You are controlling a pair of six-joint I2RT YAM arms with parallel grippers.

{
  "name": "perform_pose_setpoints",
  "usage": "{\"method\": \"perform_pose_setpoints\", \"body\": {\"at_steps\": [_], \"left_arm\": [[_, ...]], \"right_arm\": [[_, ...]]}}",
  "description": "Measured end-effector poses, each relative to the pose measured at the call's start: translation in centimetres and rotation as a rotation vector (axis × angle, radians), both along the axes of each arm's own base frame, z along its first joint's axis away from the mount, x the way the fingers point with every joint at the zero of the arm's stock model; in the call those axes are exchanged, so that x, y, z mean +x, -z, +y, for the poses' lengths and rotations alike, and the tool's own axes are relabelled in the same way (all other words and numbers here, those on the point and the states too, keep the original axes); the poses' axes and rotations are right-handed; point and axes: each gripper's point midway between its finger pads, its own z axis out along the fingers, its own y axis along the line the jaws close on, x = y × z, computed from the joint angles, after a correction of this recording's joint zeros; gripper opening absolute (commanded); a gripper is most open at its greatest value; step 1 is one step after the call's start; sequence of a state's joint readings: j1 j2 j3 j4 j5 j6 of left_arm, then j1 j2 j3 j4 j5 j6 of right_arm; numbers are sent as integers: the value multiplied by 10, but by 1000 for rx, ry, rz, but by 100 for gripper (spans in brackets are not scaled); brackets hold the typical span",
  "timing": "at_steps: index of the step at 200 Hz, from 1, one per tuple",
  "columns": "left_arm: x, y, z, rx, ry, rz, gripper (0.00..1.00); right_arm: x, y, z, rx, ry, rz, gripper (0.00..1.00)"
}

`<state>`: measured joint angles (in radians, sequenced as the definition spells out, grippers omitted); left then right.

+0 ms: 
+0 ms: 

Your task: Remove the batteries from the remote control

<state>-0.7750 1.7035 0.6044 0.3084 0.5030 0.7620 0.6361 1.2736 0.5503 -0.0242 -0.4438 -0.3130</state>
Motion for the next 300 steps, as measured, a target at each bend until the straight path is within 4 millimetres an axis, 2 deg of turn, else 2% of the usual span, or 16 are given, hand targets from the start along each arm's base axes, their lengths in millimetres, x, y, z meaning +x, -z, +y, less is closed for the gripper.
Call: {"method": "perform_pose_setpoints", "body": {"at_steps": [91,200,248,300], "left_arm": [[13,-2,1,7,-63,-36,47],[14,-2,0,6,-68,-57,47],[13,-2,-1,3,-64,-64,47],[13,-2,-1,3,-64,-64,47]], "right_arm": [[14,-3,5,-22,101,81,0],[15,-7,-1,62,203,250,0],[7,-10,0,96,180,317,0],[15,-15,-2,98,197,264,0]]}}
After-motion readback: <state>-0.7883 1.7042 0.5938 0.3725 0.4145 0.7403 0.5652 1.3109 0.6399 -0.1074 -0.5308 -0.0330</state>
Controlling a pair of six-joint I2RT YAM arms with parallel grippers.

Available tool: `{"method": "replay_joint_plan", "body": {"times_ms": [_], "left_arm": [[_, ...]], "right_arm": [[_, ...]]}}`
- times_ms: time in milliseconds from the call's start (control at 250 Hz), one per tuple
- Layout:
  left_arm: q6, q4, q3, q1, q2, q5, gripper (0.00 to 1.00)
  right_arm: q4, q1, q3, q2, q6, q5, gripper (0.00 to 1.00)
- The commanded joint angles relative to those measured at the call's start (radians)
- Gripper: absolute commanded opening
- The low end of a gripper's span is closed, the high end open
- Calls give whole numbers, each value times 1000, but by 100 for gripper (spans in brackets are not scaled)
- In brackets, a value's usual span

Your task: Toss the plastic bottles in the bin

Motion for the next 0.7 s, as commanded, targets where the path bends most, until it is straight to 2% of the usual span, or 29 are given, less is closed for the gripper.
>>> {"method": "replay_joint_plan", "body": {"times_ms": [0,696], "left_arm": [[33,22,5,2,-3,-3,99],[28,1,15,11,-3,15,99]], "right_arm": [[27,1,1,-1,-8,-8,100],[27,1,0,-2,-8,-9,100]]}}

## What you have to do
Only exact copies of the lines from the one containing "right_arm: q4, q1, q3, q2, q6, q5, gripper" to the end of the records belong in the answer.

## Expected output
  right_arm: q4, q1, q3, q2, q6, q5, gripper (0.00 to 1.00)
- The commanded joint angles relative to those measured at the call's start (radians)
- Gripper: absolute commanded opening
- The low end of a gripper's span is closed, the high end open
- Calls give whole numbers, each value times 1000, but by 100 for gripper (spans in brackets are not scaled)
- In brackets, a value's usual span

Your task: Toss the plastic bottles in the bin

Motion for the next 0.7 s, as commanded, targets where the path bends most, until it is straight to 2% of the usual span, or 29 are given, less is closed for the gripper.
>>> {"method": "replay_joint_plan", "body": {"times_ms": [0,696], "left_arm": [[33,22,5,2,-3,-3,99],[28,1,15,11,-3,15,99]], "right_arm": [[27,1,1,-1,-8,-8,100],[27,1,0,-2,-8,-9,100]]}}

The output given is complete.